**ASSIGNMENT:** Go line by line through the entries below and count those containing the string "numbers"; give only the count.

Records excerpted from a collection
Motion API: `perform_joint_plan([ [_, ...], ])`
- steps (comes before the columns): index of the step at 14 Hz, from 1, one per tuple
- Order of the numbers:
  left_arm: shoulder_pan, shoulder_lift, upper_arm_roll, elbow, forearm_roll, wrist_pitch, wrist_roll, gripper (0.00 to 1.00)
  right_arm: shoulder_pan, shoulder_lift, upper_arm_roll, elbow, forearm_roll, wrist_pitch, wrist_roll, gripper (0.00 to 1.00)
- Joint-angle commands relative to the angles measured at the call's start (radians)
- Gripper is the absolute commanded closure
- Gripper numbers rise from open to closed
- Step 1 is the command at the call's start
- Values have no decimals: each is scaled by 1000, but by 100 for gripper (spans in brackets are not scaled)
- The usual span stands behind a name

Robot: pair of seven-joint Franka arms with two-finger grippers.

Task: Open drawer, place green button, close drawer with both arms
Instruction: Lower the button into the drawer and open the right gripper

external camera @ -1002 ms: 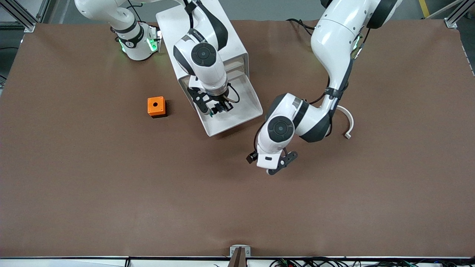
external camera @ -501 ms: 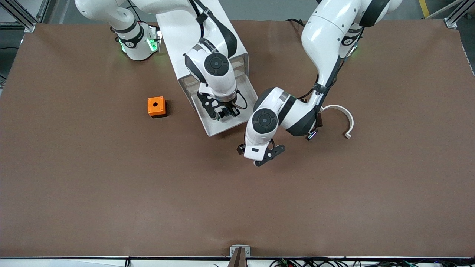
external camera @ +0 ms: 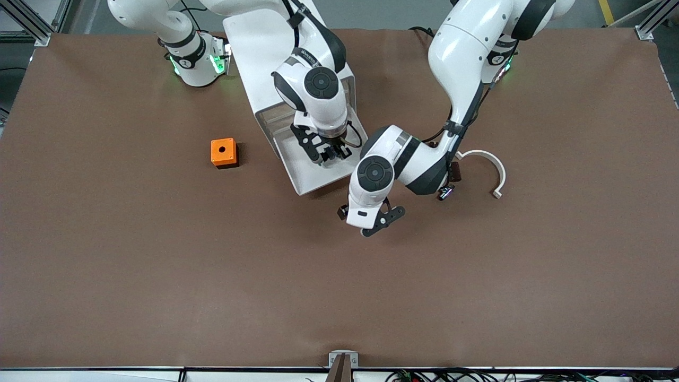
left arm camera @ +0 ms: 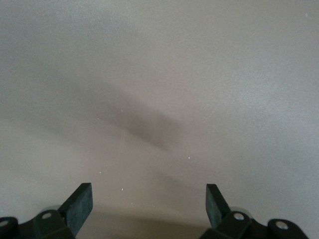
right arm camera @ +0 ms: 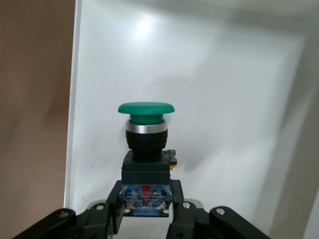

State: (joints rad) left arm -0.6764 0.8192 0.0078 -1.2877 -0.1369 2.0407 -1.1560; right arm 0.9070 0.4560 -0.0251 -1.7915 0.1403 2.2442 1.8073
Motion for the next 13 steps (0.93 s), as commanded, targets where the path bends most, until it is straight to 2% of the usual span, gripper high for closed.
perform_joint_plan([
  [1,-3,-5,1,-2,8,4,-8,0,20,12,-12,18,16,-12,27,100],
  [12,1,-5,-6,-1,-10,4,-5,0,23,38,-12,20,16,-8,30,100],
  [13,3,-5,-8,-1,-45,4,-4,0,23,38,-12,20,16,-9,29,75],
])
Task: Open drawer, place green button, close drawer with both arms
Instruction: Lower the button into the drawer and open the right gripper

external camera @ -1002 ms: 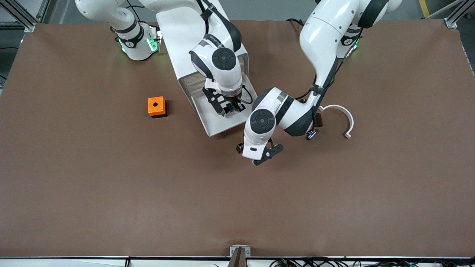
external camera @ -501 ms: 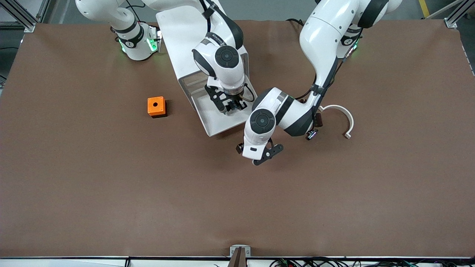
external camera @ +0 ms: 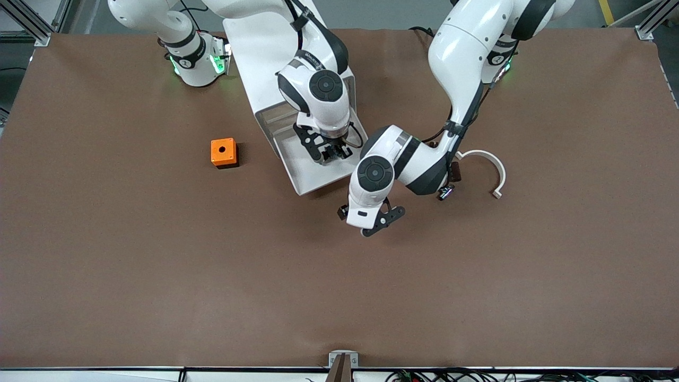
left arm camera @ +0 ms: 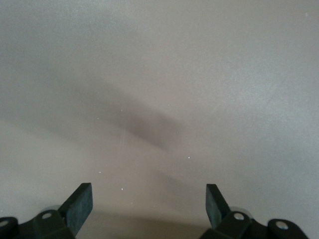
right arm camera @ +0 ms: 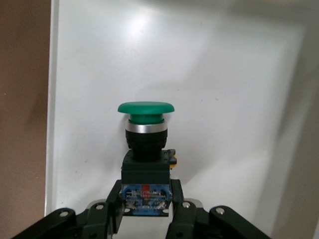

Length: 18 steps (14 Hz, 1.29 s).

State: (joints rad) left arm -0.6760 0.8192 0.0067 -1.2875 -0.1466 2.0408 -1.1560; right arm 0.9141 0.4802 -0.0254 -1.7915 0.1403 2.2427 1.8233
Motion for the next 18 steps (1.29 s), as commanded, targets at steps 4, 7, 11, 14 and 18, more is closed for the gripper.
perform_joint_plan([
  [4,4,-5,-5,-1,-88,4,-2,0,0,11,-14,44,15,-26,-4,0],
  [7,4,-3,-4,-3,-76,4,-2,0,-9,6,-19,118,2,-154,-235,0],
  [11,-1,3,-2,-1,-68,6,-4,0,-69,-17,-24,216,-2,-386,-534,0],
  [14,1,3,-2,-1,-27,6,-4,0,-138,-75,-22,267,-63,-584,-732,0],
  [18,-2,3,-4,-4,-19,6,-5,0,-265,-178,-22,297,-84,-764,-1014,0],
])
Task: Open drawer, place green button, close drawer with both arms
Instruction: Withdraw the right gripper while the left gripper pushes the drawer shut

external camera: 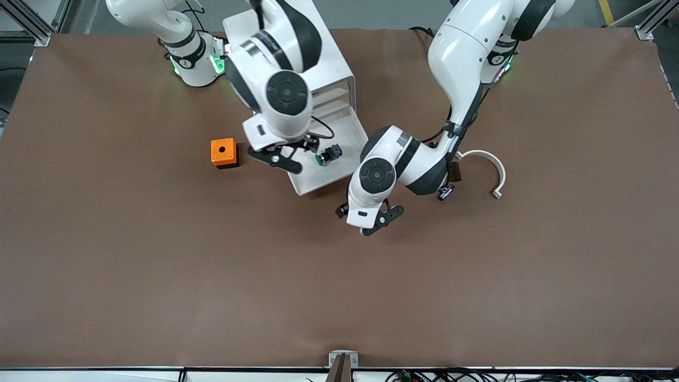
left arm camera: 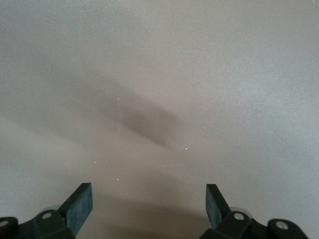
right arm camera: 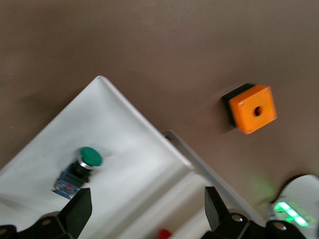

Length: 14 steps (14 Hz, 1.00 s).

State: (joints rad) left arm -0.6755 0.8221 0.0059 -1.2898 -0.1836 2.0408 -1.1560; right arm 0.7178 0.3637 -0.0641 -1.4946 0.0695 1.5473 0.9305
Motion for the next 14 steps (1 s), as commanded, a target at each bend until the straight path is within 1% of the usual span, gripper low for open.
perform_joint_plan([
  [1,-6,0,-4,-12,18,6,-4,0,-108,-84,17,8,-13,-108,-197,0],
  [5,-44,2,-6,-34,12,6,-2,0,-292,-160,15,13,-13,-197,-502,0],
  [7,-68,0,-6,-46,7,6,-2,0,-392,-183,17,13,-11,-204,-615,0],
  [9,-88,-1,-9,-54,4,6,-5,0,-481,-186,17,13,-11,-211,-732,0],
  [12,-95,0,-44,-56,3,6,-7,0,-596,-201,17,13,-11,-217,-834,0],
  [14,-96,-1,-52,-60,3,6,-5,0,-673,-206,15,19,-10,-210,-898,0],
])
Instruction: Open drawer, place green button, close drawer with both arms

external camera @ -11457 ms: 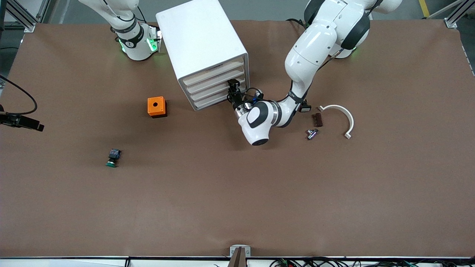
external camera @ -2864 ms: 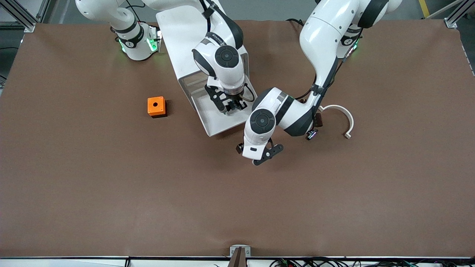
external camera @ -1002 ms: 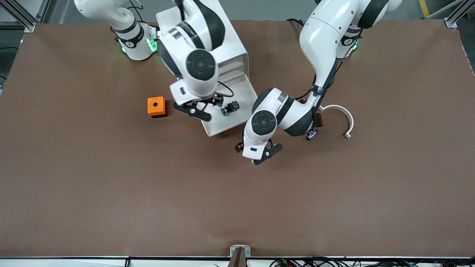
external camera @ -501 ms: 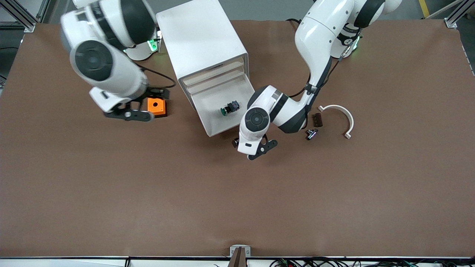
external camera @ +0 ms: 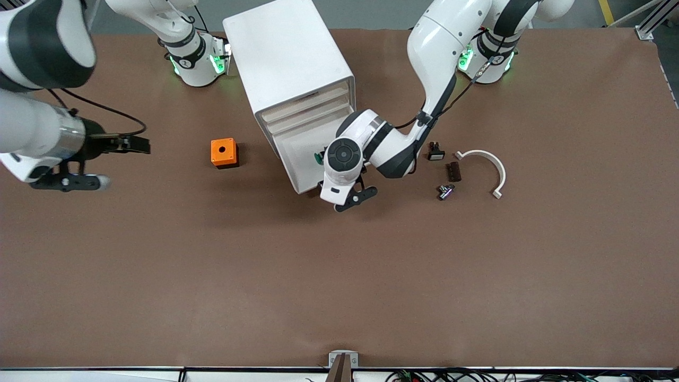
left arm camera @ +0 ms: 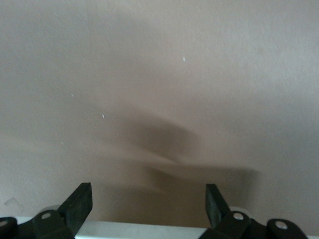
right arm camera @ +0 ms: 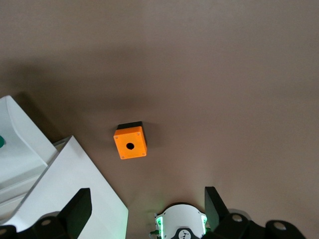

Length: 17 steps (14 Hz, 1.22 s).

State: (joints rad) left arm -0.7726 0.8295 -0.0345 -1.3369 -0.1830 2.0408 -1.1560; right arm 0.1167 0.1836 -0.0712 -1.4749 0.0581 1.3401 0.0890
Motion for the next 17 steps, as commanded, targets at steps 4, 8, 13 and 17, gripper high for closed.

**ANSWER FOR THE TASK:** 2